His latest feature Anti-semitism, in Saturday's Globe (for paid online subscribers only) goes back 50 years to his thoughtless treatment of some Jewish classmates. He asks some guys he went to high school with what he was like. The answers are a little unsettling for someone whose coverage of anti-apartheid struggles in South Africa was exemplary and insightful.
There are no Jew beatings in his past, but he realizes that he adopted the anti-semetic attitude of 1950s Canada, and did his part to ostracize his classmates with, "Our jokes about lampshades and melting our classmates into bars of soap and screaming 'Jew!' down the hallways of Point Grey and Magee High School."
Valpy uses this personal and humiliating realization of his past behaviour as a jumping off point to examine the prevalence of anti-Jewish sentiments in Canada before, during and after the Second World War. People were aware of the atrocities committed in Europe against Jews, but that didn't move them to change their attitudes.

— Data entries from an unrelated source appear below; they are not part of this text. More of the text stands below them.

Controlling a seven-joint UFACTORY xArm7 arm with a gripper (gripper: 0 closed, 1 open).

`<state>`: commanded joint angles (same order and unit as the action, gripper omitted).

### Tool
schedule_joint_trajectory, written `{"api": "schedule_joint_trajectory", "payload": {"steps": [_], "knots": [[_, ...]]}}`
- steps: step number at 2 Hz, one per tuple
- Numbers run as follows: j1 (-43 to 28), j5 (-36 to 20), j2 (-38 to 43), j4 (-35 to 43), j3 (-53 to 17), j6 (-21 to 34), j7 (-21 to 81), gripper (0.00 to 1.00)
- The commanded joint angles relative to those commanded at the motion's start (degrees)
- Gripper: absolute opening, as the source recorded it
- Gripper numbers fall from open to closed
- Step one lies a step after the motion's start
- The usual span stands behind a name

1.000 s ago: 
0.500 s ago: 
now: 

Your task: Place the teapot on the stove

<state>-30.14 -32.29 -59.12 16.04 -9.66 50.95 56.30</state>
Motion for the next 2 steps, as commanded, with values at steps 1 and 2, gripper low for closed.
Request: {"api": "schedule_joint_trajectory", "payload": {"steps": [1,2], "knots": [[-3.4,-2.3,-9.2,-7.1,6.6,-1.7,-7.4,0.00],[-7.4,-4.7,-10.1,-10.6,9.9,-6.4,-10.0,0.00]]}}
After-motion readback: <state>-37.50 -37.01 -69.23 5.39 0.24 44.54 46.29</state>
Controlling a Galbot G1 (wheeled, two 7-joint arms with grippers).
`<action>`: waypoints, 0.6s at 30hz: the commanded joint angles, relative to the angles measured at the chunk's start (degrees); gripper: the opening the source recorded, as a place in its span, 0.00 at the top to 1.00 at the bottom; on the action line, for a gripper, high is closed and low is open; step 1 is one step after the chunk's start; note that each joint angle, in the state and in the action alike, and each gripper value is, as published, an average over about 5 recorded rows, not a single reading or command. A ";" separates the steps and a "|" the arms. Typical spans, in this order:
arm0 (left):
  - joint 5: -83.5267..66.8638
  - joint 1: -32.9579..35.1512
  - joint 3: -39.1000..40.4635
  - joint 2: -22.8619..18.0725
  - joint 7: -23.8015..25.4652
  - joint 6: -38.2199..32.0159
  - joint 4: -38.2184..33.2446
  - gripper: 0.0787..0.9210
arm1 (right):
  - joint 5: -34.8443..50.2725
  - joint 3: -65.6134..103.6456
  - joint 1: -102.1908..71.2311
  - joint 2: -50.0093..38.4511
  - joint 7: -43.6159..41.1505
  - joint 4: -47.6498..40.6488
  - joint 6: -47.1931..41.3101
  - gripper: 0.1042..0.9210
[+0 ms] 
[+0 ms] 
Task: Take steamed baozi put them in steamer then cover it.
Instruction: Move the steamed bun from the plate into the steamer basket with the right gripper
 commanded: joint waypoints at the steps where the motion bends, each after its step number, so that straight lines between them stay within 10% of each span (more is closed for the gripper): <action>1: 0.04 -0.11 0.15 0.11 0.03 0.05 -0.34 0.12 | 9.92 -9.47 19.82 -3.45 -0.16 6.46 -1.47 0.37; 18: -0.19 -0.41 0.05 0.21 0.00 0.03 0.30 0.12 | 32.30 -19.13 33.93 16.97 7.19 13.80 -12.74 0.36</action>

Valpy cites Holocaust historian Michael Marrus (University of Toronto) on the doublethink that allowed Canadians to oppress an already oppressed people in the face of documentation about European death camps:
The operative issue is not how much information was available. There was plenty of information available. Rather, it was what people wanted to know. I would make the point that, not only did general society not want to know, but Jews did not want to know very much.

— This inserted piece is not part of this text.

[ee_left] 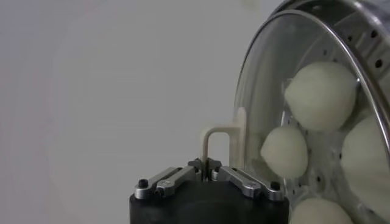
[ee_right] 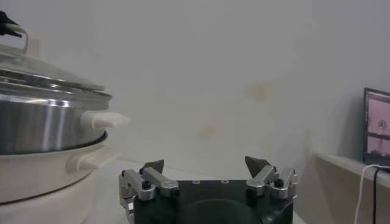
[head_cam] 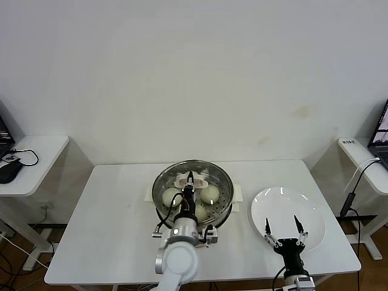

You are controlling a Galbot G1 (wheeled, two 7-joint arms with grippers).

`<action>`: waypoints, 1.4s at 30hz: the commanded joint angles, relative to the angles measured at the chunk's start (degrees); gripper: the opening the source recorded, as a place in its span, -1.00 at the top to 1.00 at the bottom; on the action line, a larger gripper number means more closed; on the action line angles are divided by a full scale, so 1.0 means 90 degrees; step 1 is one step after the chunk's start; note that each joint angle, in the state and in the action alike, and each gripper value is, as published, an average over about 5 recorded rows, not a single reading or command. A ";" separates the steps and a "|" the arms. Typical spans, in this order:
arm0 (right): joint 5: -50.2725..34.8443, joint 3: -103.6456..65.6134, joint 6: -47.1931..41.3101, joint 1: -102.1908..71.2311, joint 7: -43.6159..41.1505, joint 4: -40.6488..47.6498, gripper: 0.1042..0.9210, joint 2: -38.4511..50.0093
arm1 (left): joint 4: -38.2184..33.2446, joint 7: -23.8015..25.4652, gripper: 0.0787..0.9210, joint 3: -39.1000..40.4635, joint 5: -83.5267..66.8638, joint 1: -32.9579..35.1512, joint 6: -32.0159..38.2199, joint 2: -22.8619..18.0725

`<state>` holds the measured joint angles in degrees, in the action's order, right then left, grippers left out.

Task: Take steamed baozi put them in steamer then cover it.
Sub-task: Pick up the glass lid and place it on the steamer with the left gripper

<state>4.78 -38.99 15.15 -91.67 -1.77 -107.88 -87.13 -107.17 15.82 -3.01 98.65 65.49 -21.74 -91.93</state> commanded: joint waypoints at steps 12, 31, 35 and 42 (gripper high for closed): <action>0.0015 0.0021 0.0017 -0.0029 -0.0015 0.0001 -0.76 -0.0005 | 0.0188 -0.0031 0.88 -0.0004 -0.0009 -0.0139 0.0015 -0.0044; 0.0019 0.0058 0.0014 -0.0029 -0.0034 -0.0002 -0.76 0.0004 | 0.0095 -0.0261 0.76 -0.0002 -0.0370 -0.0063 -0.0018 -0.0026; 0.0003 0.0051 0.0016 -0.0037 -0.0034 -0.0008 -0.76 0.0034 | -0.0066 -0.0268 0.49 0.0011 -0.0403 0.0020 0.0004 -0.0003; -0.0032 0.0033 0.0001 -0.0061 -0.0035 -0.0050 -0.76 0.0104 | -0.0596 -0.0315 0.00 0.0049 -0.0423 0.0351 0.0144 0.0176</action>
<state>4.65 -38.59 15.24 -92.12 -2.08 -108.15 -86.46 -107.99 13.56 -2.75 95.64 66.19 -21.20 -91.60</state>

In his thoughtful essay, Valpy makes the point that we are all capable of willful blindness. By unearthing his own complicity in Canada's shabby treatment of one people, he raises the warning that similar behaviour can today be disuised as patriotism and visited upon a racial group, "notably Muslims at the moment."
It is a brave piece of writing for a dedicated social reformer. And in keeping with updated disclosure standards, the veteran writer acknowledges research assistance from Rich Cash and Amanda Valpy.